YOUR INSTRUCTIONS: Once the line containing "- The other" is found in the material below, it and every line after it should be transcribed exactly, with pictures left out and nothing added.

══════════════════════════════

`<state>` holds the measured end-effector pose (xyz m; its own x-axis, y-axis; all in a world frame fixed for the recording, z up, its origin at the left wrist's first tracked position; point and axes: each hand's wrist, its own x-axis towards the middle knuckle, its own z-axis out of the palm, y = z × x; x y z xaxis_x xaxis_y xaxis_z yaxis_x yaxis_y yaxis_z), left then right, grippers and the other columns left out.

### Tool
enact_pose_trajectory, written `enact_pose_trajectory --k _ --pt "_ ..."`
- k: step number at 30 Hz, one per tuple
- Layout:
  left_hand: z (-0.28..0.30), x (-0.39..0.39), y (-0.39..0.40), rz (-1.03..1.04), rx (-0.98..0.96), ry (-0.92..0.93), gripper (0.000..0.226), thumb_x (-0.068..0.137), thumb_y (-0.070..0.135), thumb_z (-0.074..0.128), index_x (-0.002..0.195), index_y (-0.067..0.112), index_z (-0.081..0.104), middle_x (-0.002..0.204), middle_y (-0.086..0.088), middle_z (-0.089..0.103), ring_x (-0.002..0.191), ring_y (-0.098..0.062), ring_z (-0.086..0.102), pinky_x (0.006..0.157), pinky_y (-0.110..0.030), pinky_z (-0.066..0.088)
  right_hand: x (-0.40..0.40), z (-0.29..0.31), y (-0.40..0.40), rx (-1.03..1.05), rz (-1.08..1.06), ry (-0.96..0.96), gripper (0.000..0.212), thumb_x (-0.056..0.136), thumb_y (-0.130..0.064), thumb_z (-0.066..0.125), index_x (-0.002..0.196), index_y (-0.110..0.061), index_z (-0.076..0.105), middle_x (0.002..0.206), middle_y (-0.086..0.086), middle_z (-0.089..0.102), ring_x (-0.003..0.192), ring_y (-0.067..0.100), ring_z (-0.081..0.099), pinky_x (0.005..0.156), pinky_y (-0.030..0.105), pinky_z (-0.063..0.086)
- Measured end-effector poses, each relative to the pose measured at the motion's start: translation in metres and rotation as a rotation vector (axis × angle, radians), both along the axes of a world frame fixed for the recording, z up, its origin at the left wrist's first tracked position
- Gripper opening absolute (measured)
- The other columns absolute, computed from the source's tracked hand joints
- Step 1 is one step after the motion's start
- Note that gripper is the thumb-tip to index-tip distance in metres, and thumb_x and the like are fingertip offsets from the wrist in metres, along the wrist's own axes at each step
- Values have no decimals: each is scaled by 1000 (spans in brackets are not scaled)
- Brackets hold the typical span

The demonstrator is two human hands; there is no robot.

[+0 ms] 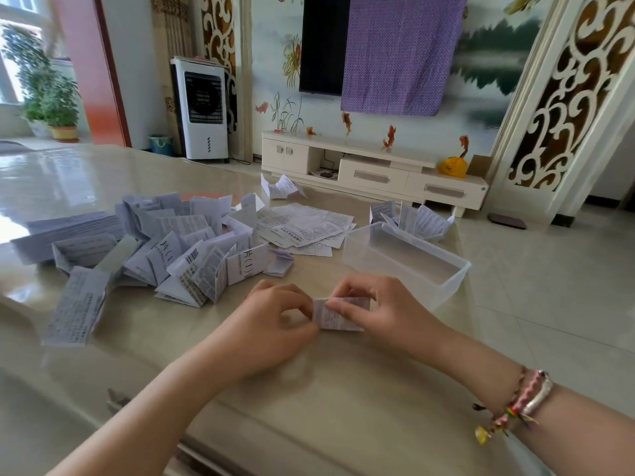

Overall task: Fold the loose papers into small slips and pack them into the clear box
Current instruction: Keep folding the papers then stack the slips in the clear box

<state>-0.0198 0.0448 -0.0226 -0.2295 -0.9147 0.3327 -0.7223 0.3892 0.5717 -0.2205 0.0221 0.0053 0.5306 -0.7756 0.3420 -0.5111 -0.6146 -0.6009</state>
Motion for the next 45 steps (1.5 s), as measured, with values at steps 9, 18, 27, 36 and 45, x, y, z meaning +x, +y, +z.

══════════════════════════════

TASK RESPONSE:
- The other columns absolute, computed from the source's tracked hand joints
- Step 1 is one step after the motion's start
- Note that gripper is the thumb-tip to index-tip distance in metres, and thumb_x and the like are fingertip offsets from the wrist in metres, along the wrist's own axes at each step
- Values have no decimals: each is scaled by 1000 (spans in brackets are not scaled)
- Brackets hold the typical span

The demonstrator is two human hands; there is no robot.

[+0 ms] 

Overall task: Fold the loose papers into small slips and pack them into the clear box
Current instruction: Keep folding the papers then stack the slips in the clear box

<state>-0.0198 0.0448 -0.0226 -0.2295 -0.9147 0.3327 -0.7223 0.3892 0.5717 -0.2205 0.0221 0.0053 0.5306 -0.7756 0.3420 -0.5111 -0.6146 -0.6009</state>
Motion for the next 45 steps (1.5 s), as measured, with values at steps 9, 18, 27, 36 and 45, x, y, z meaning +x, +y, +z.

That completes the answer, and no more is expected.